Detecting Storage I/O Problems in SQL Server
So here's a scenario. You have a client that has implemented SAN storage for your SQL Servers (could be virtual or physical). Your manager tells you that ever since the SAN team got involved things are running slower! And He's sure it's a SAN problem.
However, the SAN guys aren't going to do anything unless you provide them with some sort of proof. I'm the type that likes to compound common sense with actual metrics. I'm also the type that likes to work together to resolve the issue for our customers rather than play the blame game. So the goal is get the SAN team on board with the investigation.
So, where do we start?
Perfmon Counters:
I like to keep it simple at first and use Perfmon. Why? Most people who work in a Windows environment will understand these metrics. It's like the universal language that can bridge communication problems.

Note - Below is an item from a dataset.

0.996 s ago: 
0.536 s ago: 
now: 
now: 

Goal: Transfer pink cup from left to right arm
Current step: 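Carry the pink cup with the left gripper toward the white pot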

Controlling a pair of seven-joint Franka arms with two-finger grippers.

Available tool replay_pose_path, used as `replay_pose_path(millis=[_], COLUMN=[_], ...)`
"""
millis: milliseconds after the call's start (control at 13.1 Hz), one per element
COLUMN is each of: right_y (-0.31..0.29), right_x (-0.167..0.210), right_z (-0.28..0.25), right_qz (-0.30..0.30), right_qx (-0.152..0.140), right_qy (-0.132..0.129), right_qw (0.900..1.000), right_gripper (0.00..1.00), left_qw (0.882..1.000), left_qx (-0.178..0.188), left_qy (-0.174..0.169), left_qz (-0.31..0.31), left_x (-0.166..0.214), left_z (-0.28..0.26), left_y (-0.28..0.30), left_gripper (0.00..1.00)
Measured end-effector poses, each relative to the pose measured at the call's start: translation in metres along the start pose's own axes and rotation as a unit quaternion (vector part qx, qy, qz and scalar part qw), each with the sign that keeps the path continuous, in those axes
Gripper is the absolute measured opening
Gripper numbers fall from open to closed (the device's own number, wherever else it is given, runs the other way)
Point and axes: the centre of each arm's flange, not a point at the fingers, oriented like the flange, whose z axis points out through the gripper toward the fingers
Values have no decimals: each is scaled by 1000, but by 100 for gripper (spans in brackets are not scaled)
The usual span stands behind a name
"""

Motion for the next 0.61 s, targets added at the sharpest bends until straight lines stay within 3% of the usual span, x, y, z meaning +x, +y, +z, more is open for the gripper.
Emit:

It's a great way to start the conversation as you move into more...advanced metrics (like using DMOs or DMVs.).
So here are a few counters that I like to use (as always, it's good to keep a baseline of performance, so that you have something to compare it to). Under the PhysicalDisk(Data and Log disk) object:
Avg. Disk Sec/Read & Avg. Disk Sec/Write: In milliseconds, these counters track the average time it takes to read/write to and from disk. Ideally, we want this to be below 10ms (but always have a baseline for more accurate results). If it's taking a lot longer, explain to your SAN team what this metric is and see if they have any hardware configurations that can be adjusted.

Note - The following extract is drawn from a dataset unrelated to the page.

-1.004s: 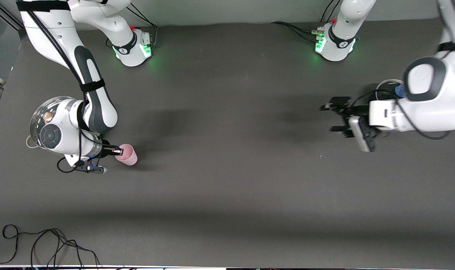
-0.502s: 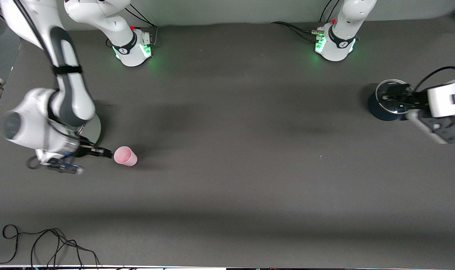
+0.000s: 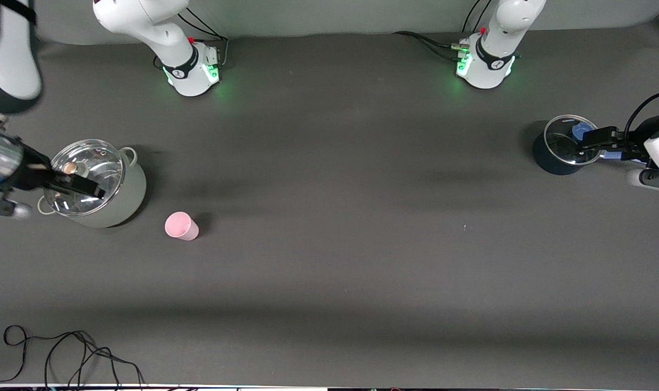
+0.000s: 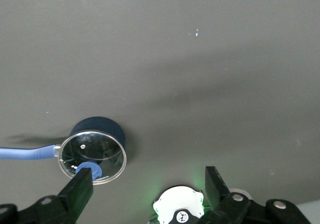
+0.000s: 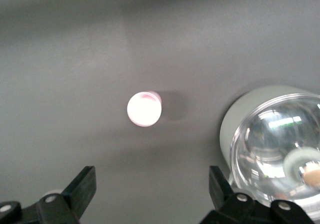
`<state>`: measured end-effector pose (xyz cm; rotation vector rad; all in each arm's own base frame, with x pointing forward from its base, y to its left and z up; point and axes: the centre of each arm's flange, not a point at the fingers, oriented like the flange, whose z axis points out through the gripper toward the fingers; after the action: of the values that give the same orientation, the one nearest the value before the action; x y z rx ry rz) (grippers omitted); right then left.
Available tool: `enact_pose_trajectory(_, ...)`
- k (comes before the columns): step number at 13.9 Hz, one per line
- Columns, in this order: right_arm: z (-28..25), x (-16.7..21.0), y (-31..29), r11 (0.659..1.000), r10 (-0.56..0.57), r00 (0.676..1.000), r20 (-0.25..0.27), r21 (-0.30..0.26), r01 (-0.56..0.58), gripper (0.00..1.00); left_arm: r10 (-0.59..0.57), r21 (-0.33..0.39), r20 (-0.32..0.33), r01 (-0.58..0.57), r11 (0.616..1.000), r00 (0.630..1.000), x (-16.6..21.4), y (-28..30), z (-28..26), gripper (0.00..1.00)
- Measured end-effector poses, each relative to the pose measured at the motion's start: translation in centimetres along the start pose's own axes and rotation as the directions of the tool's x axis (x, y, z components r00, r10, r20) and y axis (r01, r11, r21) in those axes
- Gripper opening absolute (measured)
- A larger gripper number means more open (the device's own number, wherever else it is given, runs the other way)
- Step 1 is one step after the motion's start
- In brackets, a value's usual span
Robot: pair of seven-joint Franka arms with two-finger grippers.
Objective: Transfer pink cup from left to right arm
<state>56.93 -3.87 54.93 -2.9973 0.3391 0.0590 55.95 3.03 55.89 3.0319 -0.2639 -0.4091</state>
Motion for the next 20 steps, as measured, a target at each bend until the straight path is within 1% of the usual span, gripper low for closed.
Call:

implement their plan, and revisit these metrics.
That one is the most important to me, other perfmon counters include:
%Disk Time: A good metric to get the overall load of the disk. It won't help us identify bottlenecks, but it's good to include and compare as you tune things.
Also look into Disk Transfer/Sec and Disk Bytes/Sec.
Now let's move on to SQL Server specific tools:
DMO/DMVs:
sys.dm_io_virtual_file_stats: this probably the most useful to query IO within SQL Server. I'm not going to reinvent the wheel here, so see Paul Randal's break down here where you can view aggregate information.
Now on a server with known I/O issues,it's good to periodically capture the information and store it. The reason being is that this information is a cumulative since the last SQL Server service restart. The longer the up time, the harder it is to see the spikes. Also, DBCC checks are quite intensive and they get involved in the calculations here.
But this can help you determine which data files are using the most I/O. So you have a place to start tuning.
The io_Stall_read_ms and the io_stall_write_ms show's the time that users are waiting on disk I/O. You can then cross reference this information with what's in the sys.dm_os_wait_stats to bring around a full argument with metrics to show that disk IO is causing a bottleneck.